Oct 11: Short Night of Glass Dolls (1971)

“Loving giallo movies means loving digging through piles of the same-old-same-old to find the gems hiding among the tedium.  This one is one of the glorious payoffs that makes the hunt worthwhile.  It starts with a man awake but paralyzed in a morgue having to piece together how he got there before he’s buried alive.  The answers to that mystery are familiar, but told in a sober, coherent way that’s rare in the genre.  And it looks characteristically great in its Technicolor indulgences in the moments when it feels like flexing.  A highlight of the genre, but one I hadn’t heard of until I saw its disc on sale.”  Currently streaming on Shudder.

Oct 12: The Power (2021)

“A British body-possession horror about a religious zealot nurse with a mysterious past and a deeply damaged relationship with sexuality; the stylish debut feature from a young woman filmmaker, clocking in under 90min.  And somehow I’m not describing Saint Maud???  This actually might work especially well for people who wish Saint Maud was more of a straightforward horror film.  For me, they’re about equally great, but this one’s definitely a lot more immediately satisfying in delivering the genre goods and thematic sense of purpose.”  Currently streaming on Shudder.

Oct 13: The Vigil (2021)

“A pretty standard haunted house horror in its broadest terms, but it crams a lot of unexpected details into its Orthodox Judaism context: cult-deprogramming, Evil Internet tech, found footage video cassettes, body horror, demons, etc.  Reminded me most of the movies Demon (2015) & The Power (2021), and mostly holds its own among them in its mood & scares.”  Currently streaming on Hulu.

Oct 14: The Descent (2005)

“One of those warrior transformation horrors where a traumatized woman emerges from absolute hell stronger, crazed, and doomed.  Also super effective as a creature feature creepout but I like that it took its time arriving there, getting you invested in the characters before immersing them in mayhem.”  Currently streaming on Amazon Prime or for free (with ads) on Tubi.

Oct 15: The Toll (2021)

“Like a malevolent fae, The Toll Man traps wayward travelers who have the scent of death if they should be unlucky enough to find their way onto his road; someone with suicidal ideation or bound for an accident is then diverted into his realm so that he can extract his toll: death.  This has the potential to be more goofy than scary (The Bye Bye Man, anyone?), but in spite of its possible pitfalls, this one manages to work.”  Currently streaming for free (with ads) on The Roku Channel.
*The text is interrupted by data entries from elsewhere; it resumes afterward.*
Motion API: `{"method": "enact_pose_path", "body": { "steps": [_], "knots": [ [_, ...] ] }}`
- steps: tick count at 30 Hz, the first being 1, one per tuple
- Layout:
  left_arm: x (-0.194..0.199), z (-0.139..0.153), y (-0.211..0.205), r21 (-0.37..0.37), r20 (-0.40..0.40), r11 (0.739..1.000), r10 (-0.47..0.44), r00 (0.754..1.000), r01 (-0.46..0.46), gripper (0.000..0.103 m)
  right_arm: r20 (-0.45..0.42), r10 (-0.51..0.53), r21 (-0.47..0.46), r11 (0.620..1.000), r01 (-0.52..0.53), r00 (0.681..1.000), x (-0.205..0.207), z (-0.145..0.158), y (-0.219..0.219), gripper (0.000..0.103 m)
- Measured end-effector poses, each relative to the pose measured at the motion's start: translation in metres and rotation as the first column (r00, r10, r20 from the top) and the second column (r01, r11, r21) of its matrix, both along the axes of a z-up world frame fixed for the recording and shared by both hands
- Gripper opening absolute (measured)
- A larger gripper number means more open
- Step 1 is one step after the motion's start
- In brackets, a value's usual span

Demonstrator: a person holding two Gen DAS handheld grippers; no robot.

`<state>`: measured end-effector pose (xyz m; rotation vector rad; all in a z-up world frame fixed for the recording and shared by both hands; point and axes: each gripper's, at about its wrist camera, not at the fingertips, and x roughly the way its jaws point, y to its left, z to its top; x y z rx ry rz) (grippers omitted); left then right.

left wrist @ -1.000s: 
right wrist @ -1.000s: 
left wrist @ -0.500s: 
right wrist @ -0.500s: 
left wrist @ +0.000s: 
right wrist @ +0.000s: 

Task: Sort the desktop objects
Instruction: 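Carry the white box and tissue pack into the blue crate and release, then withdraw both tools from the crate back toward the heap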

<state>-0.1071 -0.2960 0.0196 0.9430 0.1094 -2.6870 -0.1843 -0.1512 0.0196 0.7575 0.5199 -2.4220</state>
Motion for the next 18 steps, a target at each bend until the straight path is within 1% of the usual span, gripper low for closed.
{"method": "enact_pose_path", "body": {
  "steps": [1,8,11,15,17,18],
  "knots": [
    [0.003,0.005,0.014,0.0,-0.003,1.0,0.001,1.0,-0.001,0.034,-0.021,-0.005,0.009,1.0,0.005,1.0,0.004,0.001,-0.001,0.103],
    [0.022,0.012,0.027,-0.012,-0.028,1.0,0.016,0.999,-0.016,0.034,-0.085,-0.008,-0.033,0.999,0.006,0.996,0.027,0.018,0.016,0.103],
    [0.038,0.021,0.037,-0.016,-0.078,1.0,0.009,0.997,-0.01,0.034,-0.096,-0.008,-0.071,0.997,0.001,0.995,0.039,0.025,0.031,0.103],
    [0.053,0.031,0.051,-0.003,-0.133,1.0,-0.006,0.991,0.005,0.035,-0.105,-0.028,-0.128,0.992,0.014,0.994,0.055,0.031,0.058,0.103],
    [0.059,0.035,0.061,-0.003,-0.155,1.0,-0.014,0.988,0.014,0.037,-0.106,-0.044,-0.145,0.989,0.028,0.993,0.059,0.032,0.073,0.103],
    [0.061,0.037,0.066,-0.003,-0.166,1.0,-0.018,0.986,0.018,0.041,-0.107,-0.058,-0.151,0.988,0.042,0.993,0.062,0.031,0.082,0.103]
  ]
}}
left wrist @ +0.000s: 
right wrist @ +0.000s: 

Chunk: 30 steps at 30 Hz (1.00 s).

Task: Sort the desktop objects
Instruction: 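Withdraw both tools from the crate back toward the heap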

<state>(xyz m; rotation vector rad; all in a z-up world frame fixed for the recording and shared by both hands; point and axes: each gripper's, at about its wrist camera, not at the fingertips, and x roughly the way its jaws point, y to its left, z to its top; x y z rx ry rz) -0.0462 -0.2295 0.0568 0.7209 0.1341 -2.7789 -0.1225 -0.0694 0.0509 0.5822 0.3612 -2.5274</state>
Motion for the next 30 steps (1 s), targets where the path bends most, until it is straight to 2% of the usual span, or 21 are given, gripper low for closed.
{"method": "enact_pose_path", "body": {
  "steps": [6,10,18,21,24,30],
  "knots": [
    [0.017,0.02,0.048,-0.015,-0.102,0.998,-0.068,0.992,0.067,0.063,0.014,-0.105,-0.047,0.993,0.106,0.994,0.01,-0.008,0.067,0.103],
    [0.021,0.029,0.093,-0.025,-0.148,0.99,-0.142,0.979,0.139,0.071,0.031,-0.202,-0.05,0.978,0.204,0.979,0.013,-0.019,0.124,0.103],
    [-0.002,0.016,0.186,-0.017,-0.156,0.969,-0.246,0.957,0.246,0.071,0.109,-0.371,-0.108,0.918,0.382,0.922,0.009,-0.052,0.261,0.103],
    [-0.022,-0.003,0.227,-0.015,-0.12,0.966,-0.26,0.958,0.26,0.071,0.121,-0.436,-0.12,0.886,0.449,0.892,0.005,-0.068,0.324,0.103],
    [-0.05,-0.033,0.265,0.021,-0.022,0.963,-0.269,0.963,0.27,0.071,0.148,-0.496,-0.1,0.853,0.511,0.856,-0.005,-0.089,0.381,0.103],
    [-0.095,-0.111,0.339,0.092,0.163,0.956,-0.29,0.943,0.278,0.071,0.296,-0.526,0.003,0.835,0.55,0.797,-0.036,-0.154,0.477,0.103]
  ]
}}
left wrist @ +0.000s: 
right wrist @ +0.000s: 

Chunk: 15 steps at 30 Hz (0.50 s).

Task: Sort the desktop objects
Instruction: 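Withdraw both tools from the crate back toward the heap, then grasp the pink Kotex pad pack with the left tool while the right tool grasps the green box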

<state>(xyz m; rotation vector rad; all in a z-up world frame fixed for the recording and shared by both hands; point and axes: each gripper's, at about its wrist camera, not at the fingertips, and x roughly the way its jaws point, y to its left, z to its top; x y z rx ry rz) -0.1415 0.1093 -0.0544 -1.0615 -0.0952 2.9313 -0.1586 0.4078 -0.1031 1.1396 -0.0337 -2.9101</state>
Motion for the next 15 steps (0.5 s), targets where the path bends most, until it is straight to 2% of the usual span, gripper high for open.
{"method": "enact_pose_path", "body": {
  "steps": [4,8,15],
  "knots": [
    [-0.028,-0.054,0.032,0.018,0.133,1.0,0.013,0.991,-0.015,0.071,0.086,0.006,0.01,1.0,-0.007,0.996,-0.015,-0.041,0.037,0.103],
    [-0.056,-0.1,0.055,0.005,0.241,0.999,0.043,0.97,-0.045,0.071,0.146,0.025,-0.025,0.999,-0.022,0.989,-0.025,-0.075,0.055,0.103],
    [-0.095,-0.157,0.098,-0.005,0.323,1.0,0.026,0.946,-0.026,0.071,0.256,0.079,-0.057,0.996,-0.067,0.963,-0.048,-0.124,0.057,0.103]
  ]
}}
Oct 16: Nobody Sleeps in the Woods Tonight (2020)

“It’s 10% Phenomena by way of the aesthetic of the European forest and the house in which the mutants are sheltered by their mother, a solid 40% Friday the 13th per its teenage-camping-trip narrative, 20% Scream via the discussion of the “rules” of horror films, 15% C.H.U.D., 8% Housebound, 2% Fargo, and 3% X-Files black goo episode for some reason.” Currently streaming on Netflix.
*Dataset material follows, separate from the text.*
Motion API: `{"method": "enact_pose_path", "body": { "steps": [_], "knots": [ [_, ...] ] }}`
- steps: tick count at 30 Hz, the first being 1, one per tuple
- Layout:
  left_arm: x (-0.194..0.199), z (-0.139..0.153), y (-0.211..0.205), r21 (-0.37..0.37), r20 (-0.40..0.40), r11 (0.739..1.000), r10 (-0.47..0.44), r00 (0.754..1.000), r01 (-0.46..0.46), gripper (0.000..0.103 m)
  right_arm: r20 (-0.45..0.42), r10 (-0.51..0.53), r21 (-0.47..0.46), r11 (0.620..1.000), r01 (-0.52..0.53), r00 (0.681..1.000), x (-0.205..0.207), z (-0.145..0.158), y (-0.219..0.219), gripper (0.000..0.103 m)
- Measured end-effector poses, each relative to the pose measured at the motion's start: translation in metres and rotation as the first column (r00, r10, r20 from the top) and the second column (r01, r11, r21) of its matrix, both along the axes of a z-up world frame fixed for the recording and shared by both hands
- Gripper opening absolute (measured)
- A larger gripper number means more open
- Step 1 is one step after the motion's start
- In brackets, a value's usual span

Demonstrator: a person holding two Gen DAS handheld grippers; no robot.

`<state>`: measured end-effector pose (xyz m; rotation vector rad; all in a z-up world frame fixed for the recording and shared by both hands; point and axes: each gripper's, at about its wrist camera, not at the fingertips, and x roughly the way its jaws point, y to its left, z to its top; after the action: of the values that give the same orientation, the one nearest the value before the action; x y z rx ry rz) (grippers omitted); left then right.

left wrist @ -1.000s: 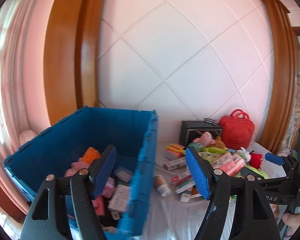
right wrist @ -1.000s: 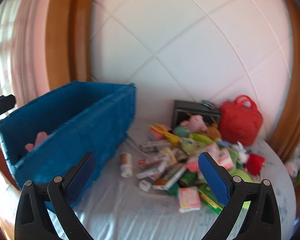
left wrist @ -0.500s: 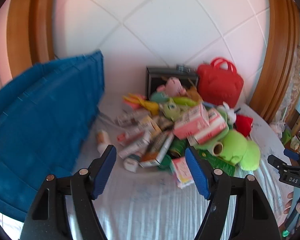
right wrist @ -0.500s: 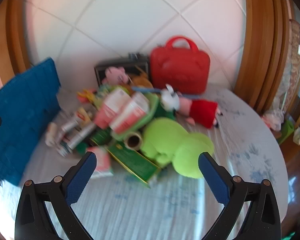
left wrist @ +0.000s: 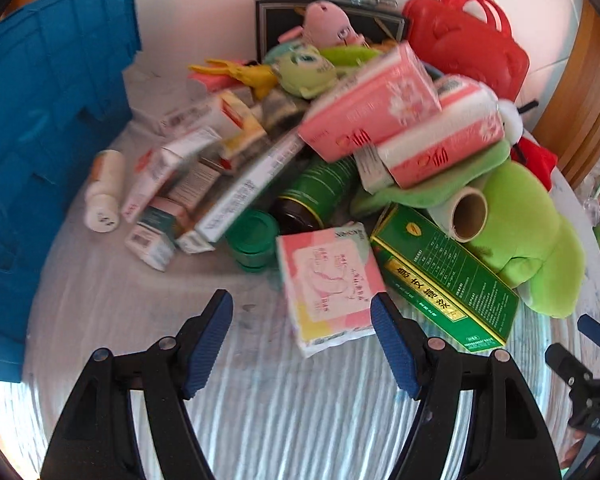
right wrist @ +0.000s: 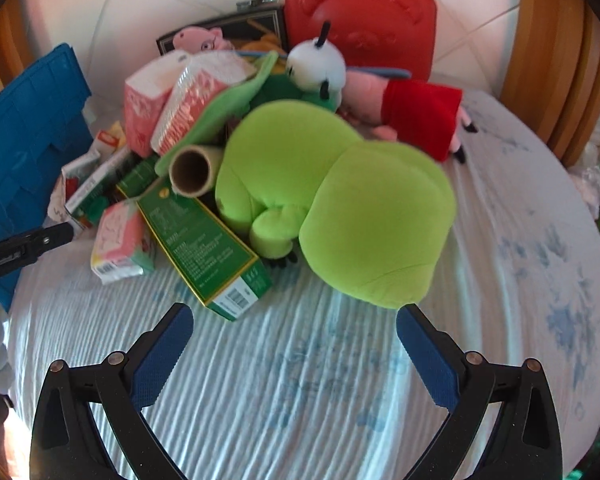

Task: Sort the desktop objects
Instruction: 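Grasp the pink Kotex pad pack with the left tool while the right tool grasps the green box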

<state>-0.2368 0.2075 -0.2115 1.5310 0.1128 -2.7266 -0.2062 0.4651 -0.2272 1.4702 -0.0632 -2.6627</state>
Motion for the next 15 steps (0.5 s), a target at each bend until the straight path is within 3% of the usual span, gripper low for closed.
{"method": "enact_pose_path", "body": {
  "steps": [6,9,15],
  "knots": [
    [-0.029,-0.042,0.028,-0.025,0.07,0.999,-0.027,0.997,0.028,0.071,0.02,0.055,-0.016,0.998,-0.054,0.998,-0.02,-0.018,-0.008,0.103],
    [-0.037,-0.057,0.034,-0.092,0.08,0.995,-0.021,0.997,0.028,0.072,0.031,0.082,0.0,0.997,-0.082,0.996,-0.029,-0.024,-0.015,0.103],
    [-0.022,-0.064,0.013,-0.034,0.101,0.999,-0.019,0.995,0.023,0.07,0.086,0.144,-0.052,0.989,-0.14,0.986,-0.037,-0.038,-0.034,0.103]
  ]
}}
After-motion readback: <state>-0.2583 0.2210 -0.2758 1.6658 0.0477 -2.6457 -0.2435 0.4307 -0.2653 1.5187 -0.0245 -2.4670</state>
Oct 17: Pumpkinhead (1988)

“Honestly more of a Great Monster than a Great Movie, but the creature design is so cool and the budget is so bare that it’s easy to forgive a lot of its shortcomings.”  Currently streaming on Amazon Prime and Shudder.

Oct 18: Impetigore (2020)

“An Indonesian ghost story about the lingering evils of communal betrayal & inherited wealth (and horrific violence against children in particular, it should be said).  This walks a difficult balance of being gradually, severely fucked up without rubbing your face in its Extreme Gore moments.  Handsomely staged, efficiently creepy beyond the shock of its imagery, and complicated enough in its mythology that it’s not just a simple morality play.”  Currently streaming on Shudder.

Oct 19: In the Earth (2021)

“This is the exact psychedelic folk horror I was expecting it to be, except with an entire slasher about an axe-wielding maniac piled on top just to push it into full-on excess.  Impressively strange, upsetting stuff considering its limited scope & budget.”  Currently streaming on Hulu or for free (with a library membership) on Kanopy.
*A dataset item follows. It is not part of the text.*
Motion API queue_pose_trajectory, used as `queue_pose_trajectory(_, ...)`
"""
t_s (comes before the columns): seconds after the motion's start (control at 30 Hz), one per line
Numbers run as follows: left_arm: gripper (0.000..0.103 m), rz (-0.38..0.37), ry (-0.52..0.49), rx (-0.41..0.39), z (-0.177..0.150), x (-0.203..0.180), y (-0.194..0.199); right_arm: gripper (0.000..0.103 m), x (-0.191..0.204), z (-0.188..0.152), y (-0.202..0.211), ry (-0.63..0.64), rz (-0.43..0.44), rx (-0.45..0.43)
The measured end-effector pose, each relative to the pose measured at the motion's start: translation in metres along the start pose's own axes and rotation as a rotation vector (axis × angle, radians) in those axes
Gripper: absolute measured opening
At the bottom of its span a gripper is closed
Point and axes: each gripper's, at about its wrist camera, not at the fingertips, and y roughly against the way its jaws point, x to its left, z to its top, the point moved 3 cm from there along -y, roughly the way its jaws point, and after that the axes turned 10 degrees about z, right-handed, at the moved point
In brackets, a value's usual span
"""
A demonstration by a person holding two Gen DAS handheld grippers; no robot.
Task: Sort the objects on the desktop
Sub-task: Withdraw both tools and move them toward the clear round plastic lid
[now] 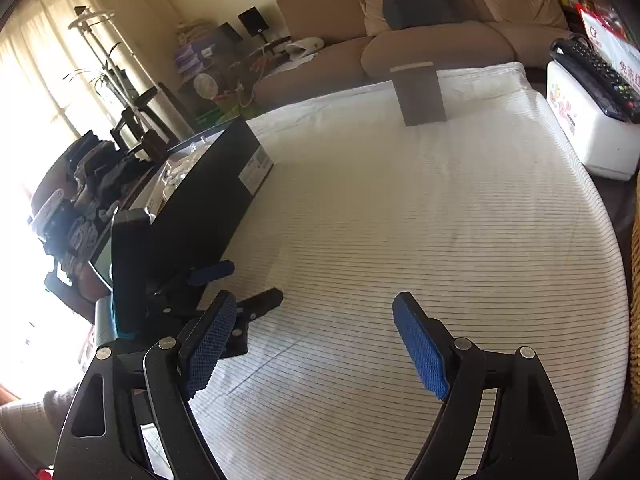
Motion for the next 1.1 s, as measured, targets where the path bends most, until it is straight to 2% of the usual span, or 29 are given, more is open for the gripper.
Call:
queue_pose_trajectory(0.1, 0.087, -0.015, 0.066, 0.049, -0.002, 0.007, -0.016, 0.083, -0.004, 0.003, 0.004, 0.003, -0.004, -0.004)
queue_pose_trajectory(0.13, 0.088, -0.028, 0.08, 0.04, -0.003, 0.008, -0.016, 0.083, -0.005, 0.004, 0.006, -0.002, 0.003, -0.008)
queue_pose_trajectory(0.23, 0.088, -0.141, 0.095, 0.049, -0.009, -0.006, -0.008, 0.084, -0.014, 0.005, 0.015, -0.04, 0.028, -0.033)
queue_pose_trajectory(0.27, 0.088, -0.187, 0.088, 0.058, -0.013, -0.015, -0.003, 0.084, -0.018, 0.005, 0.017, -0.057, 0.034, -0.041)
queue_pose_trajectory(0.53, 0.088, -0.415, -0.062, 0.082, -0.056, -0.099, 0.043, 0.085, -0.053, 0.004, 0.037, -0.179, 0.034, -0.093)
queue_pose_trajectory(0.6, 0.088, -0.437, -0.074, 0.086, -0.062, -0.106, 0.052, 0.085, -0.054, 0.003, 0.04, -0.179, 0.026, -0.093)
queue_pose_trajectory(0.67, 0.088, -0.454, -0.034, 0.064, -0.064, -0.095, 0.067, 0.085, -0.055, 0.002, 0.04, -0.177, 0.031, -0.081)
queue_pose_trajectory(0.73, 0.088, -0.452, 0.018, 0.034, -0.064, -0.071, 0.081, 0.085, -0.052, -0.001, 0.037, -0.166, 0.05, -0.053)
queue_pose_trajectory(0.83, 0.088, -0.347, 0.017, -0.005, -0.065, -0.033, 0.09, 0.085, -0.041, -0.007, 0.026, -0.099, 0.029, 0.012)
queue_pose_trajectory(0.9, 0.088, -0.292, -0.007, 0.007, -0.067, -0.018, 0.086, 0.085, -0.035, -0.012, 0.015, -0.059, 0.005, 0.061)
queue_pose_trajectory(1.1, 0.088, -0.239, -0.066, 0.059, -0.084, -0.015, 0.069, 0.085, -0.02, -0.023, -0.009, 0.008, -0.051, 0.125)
Oct 20: The Empty Man (2020)

“A dispatch from an alternate dimension where The Bye Bye Man was somehow an impressively ambitious work of art.  Considering its 2018 setting and its blatant riffing on Slender Man lore, it was likely even intended to be a contemporary of that mainstream-horror embarrassment, despite it being quietly dumped into pandemic-era theaters years later.  Feels refreshing to see a robustly budgeted studio horror take wild creative stabs instead of settling for routine PG-13 tedium, like trying to recapture the 1970s in the late 2010s.”  Currently streaming on HBO Max.

Oct 21: Possessor (2020)

“Apparently Brandon Cronenberg took note of the often-repeated observation that Andrea Riseborough loses herself in roles to the point of being unrecognizable, and built an entire fucked up sci-fi horror about the loss of Identity around it.  A damn good one too.”  Currently streaming on Hulu.

Oct 22: His House (2020)

“This bold debut feature from screenwriter and director Remi Weekes tackles topics of grief, disenfranchisement, loss, immigration, disconnection, and the things we keep while other things are left behind. There’s so much unspoken but powerfully present in the interactions between Sope Dirisu and Wunmi Mosaku as, respectively, Bol and Rial Majur.  There’s something so palpable in Bol’s desire to disappear into this new community, joining in with the old men singing songs to their futbol heroes and blending in by purchasing an exact duplicate of the outfit on in-store advertising.  By the time he’s literally trying to burn everything that ties himself and his wife to their past, it’s impossible to predict where the film will go next.  Even the most artistic horror film rarely transcends into something truly beautiful, but His House does all of this and more.”  Currently streaming on Netflix.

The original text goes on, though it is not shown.